古文觀止譯註 · 張益州畫像記
蘇洵
【題解】
張益州,即張方平(1006年—1091年),字道安。北宋南京(今河南商丘)人。官至太子太保(輔導太子的官)。曾在宋仁宗至和元年(1054年)成功地處理了益州(北宋四川路治所,即今成都)的混亂局面,得到了當地人民的愛戴,為他建立殿堂畫像。古人常以某人統轄過的地名代替他的名字,所以張方平又稱為張益州。
作者在本文中追述了張方平治理益州的功績,描寫了益州人民懷念他的感情,讚揚了他愛護百姓的精神,使一個封建社會的循吏形象躍然紙上。文末又以擬古的四言詩對他唱出了熱情的頌歌。但作者對一個官吏過分誇大的稱頌,甚至加以神化,則表現了較為濃厚的封建主義色彩。
【原文】
至和元年秋,蜀人傳言,有寇至邊。邊軍夜呼,野無居人。妖言流聞,京師震驚。方命擇帥,天子曰:「毋養亂,毋助變。眾言朋興,朕志自定,外亂不足,變且中起。既不可以文令,又不可以武競,惟朕一二大吏。孰為能處茲文武之間,其命往撫朕師。」乃推曰:「張公方平其人。」天子曰:「然。」公以親辭,不可,遂行。冬十一月,至蜀。至之日,歸屯軍,撤守備。使謂郡縣:「寇來在吾,無爾勞苦。」明年正月朔旦,蜀人相慶如他日,遂以無事。又明年正月,相告留公像於淨眾寺。公不能禁。

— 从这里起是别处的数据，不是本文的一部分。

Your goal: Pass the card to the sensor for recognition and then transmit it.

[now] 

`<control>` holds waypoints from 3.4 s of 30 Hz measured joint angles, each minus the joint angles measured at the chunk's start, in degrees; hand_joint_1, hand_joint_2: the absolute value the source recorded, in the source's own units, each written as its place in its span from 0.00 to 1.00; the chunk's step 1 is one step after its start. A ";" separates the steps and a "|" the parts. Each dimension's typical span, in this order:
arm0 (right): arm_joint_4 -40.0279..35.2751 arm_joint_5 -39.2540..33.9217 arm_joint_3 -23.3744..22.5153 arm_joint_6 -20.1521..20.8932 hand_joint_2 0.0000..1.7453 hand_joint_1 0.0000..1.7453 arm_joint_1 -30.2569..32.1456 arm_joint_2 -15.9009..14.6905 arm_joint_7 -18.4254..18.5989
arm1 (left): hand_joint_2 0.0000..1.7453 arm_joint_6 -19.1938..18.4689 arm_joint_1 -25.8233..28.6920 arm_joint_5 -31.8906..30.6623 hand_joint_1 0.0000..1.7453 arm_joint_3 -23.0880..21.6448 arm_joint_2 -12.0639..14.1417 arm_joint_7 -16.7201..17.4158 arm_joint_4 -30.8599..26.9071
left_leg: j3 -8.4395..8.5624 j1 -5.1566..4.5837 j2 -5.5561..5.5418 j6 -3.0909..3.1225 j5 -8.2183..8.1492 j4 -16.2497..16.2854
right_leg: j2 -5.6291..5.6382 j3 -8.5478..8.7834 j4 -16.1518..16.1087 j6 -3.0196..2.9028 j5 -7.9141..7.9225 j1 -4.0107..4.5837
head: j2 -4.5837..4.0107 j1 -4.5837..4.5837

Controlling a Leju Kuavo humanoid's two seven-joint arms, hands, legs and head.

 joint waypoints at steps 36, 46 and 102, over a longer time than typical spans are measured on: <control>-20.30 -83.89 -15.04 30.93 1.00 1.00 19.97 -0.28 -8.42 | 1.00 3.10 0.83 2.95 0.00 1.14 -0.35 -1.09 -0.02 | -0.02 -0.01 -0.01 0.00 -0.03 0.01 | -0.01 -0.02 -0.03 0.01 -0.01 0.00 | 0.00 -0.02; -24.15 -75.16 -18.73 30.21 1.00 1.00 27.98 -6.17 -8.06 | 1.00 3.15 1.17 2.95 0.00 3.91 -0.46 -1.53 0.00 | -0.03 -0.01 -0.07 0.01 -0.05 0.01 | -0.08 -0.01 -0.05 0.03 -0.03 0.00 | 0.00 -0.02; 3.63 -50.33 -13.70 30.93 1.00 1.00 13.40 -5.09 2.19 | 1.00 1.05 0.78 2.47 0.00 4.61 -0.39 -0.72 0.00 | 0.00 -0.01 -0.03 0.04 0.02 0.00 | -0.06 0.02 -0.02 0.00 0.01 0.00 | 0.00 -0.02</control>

眉陽蘇洵言於眾曰:「未亂易治也,既亂易治也。有亂之萌,無亂之形,是謂將亂,將亂難治。不可以有亂急,亦不可以無亂弛。唯是元年之秋,如器之攲,未墜於地。唯爾張公,安坐於其旁,顏色不變,徐起而正之。既正,油然而退,無矜容。為天子牧小民不倦,惟爾張公。爾繄以生,惟爾父母。且公嘗為我言:『民無常性,惟上所待。人皆曰,蜀人多變,於是待之以待盜賊之意,而繩之以繩盜賊之法。重足屏息之民,而以砧斧令,於是民始忍以其父母妻子之所仰賴之身,而棄之於盜賊,故每每大亂。夫約之以禮,驅之以法,惟蜀人為易。至於急之而生變,雖齊魯亦然。吾以齊魯待蜀人,而蜀人亦自以齊魯之人待其身。若夫肆意於法律之外,以威劫齊民,吾不忍為也。』嗚呼!愛蜀人之深,待蜀人之厚,自公而前,吾未始見也。」皆再拜稽首曰:「然。」
蘇洵又曰:「公之恩在爾心,爾死,在爾子孫。其功業在史官,無以像為也。且公意不欲。如何?」皆曰:「公則何事於斯?雖然,於我心有不釋焉。今夫平居聞一善,必問其人之姓名,與其鄰里之所在,以至於其長短小大美惡之狀,甚者,或詰其平生所嗜好,以想見其為人。而史官亦書之於其傳,意使天下之人,思之於心,則存之於目。存之於目,故其思之於心也固。由此觀之,像亦不為無助。」蘇洵無以詰,遂為之記。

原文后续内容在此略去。